Vuforia SDK + remote video streaming on iOS
I recently have undertaken a project on iOS that requires integration with the Vuforia SDK. It’s an augmented reality proprietary framework, built for iOS and Android and has been very popular due to its innovative recognition library. One of the coolest demos that are appealing to advertisers or people looking to incorporate commercial campaigns inside their applications concerns the ability to play a video on top of a target. Vuforia even provides a sample application for that. However, remote video streaming on texture does not work on textures.
This is a long standing issue, with people on the forums asking for a solution, some providing either free solutions which are outdated and / or non-performant, or paid solutions that are very expensive.
The video-on-texture-rendering process in general
In order to stream a video onto an OpenGL texture, the following actions must happen:
- Initialise a renderable surface. This is a once-per-session operation.
- Create a texture with an ID.
- Assign the texture to this surface (applying shaders, etc, etc).
- On each render, apply transformations to the renderable surface, according to the coordinates of the recognised object.
- Get the video bytes and decode them to get actual video data.
- Convert the video data to OpenGL data (ready to be drawn)
- Apply those video data to the texture you have gained from step 2.
Steps 1 – 3 are already happening inside Vuforia’s sample. Step 4 is also the reason why the vuforia SDK exists; to give you the transformation and coordinates of a recognised object inside the world coordinate space. Therefore, step 4 is also included in the sample (and all samples from vuforia).
The difficult part, and the part that Vuforia SDK is not responsible for, is step 5 – 7. This is where we, the third party developers come into play.
The actual problem with Vuforia’s sample:
As I have already mentioned, Vuforia’s SDK is only responsible for recognising an object into world space, and providing you with its coordinate and transform. What you do with these information is up to you. Therefore, Vuforia’s VideoPlayback sample should be taken as a demonstration of what you can do with it, not see its limitations.
Inside the sample Vuforia makes heavy use of AVAssetReader and AVAssetReaderOutput in order to perform the following actions. As many people have already pointed out in the forums, AVAssetReader is responsible for reading from local file URLs, and does not support remote files. So, Step 5 in the video-on-texture-rendering is the problematic one, as you need to decode the video data you get from a remote location to actual OpenGL data, and then render those data on-screen. Many people have said in the forums that remote on-texture rendering is not possible on iOS.
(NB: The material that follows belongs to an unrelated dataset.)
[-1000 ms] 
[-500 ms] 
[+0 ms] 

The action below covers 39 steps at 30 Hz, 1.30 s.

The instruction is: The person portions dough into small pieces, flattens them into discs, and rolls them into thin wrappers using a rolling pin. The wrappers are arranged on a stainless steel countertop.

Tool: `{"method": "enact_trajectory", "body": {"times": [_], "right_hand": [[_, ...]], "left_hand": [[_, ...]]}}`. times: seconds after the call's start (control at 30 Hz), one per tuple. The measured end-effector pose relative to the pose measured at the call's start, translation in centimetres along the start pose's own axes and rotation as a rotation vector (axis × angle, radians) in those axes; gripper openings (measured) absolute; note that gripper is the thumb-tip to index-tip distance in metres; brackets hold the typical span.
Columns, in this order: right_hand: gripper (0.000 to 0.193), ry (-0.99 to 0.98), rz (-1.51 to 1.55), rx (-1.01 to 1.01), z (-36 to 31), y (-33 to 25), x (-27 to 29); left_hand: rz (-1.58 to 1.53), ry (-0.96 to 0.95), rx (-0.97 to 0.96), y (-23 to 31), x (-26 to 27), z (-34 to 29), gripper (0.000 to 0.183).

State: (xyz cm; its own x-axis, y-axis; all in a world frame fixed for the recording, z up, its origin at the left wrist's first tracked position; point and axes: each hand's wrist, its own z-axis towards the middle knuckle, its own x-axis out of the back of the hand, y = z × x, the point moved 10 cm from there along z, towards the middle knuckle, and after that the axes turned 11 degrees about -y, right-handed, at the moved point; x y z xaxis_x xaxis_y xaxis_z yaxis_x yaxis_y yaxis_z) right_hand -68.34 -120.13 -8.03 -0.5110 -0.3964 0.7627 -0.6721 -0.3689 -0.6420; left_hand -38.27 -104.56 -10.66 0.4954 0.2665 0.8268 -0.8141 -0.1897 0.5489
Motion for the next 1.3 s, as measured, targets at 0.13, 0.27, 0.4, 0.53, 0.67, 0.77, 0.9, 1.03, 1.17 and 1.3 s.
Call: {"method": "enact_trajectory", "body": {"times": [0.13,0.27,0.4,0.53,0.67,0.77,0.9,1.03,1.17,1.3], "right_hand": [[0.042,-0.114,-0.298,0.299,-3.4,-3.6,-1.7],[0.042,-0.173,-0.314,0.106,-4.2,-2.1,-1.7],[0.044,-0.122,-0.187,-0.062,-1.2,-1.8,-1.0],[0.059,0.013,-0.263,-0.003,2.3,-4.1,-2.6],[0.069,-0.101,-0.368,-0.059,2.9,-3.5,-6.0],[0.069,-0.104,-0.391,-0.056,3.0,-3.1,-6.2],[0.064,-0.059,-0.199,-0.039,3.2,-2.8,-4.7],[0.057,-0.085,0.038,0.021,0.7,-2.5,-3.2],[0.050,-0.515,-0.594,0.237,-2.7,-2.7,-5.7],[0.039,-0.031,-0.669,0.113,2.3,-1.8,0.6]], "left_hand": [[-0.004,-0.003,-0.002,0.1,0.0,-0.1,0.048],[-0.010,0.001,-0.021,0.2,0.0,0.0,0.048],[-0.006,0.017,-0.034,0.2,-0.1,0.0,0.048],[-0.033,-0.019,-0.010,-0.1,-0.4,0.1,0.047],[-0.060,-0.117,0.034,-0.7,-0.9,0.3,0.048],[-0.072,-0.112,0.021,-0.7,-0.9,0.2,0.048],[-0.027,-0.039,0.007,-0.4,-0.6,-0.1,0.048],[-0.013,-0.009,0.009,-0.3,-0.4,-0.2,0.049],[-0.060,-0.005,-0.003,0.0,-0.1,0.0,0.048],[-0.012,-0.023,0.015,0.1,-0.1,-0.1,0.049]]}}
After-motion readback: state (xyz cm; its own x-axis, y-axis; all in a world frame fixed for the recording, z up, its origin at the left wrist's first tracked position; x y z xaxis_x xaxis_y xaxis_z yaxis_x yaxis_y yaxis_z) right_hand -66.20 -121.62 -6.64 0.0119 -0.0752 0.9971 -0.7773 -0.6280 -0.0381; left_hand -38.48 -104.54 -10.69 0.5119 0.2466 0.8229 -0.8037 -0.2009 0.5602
This couldn’t be further from the truth.
The solution
What we need to do is to get the actual OpenGL data ready to be rendered, and apply those data as a texture onto the texture created by Vuforia. The SDK and the sample have already created an OpenGL coordinate system, so all that’s left is to get the OpenGL data, and divert the data flow from the original sample code.
Instead of using AVAssetReader, we are going to use AVPlayerItemVideoOutput, which was introduced in iOS 6. This class has the method – copyPixelBufferForItemTime:itemTimeForDisplay: , which is exactly the one that we want to use, in order to get the raw OpenGL data to render on the texture.
The following code samples are intended to replace / update the corresponding functionality on Vuforia’s VideoPlayback sample. The code can certainly be improved.
First, let’s set up the the video player, and the video output item, in order to later extract the video buffer contents.
- (BOOL)loadMediaURL:(NSURL*)url
{
BOOL ret = NO;
asset = [[[AVURLAsset alloc] initWithURL:url options:nil] retain];
if (nil != asset) {
// We can now attempt to load the media, so report success. We will
// discover if the load actually completes successfully when we are
// called back by the system
ret = YES;
[asset loadValuesAsynchronouslyForKeys:@[kTracksKey] completionHandler: ^{
// Completion handler block (dispatched on main queue when loading
// completes)
dispatch_async(dispatch_get_main_queue(),^{
NSError *error = nil;
AVKeyValueStatus status = [asset statusOfValueForKey:kTracksKey error:&error];
NSDictionary *settings = @{(id) kCVPixelBufferPixelFormatTypeKey : @(kCVPixelFormatType_32BGRA)};
AVPlayerItemVideoOutput *output = [[[AVPlayerItemVideoOutput alloc] initWithPixelBufferAttributes:settings] autorelease];
self.videoOutput = output;
if (status == AVKeyValueStatusLoaded) {
// Asset loaded, retrieve info and prepare
// for playback
if (![self prepareAssetForPlayback]) {
mediaState = ERROR;
}
}
else {
// Error
mediaState = ERROR;
}
});
}];
}
return ret;
}
After each frame is called, the -updateVideoData is responsible of preparing the video data for display. The following code is a modified sample code from Vuforia, and uses -copyPixelBufferForItemTime:itemTimeForDisplay: in order to extract the streamed video content, and bind it with the OpenGL texture that is being rendered at this point.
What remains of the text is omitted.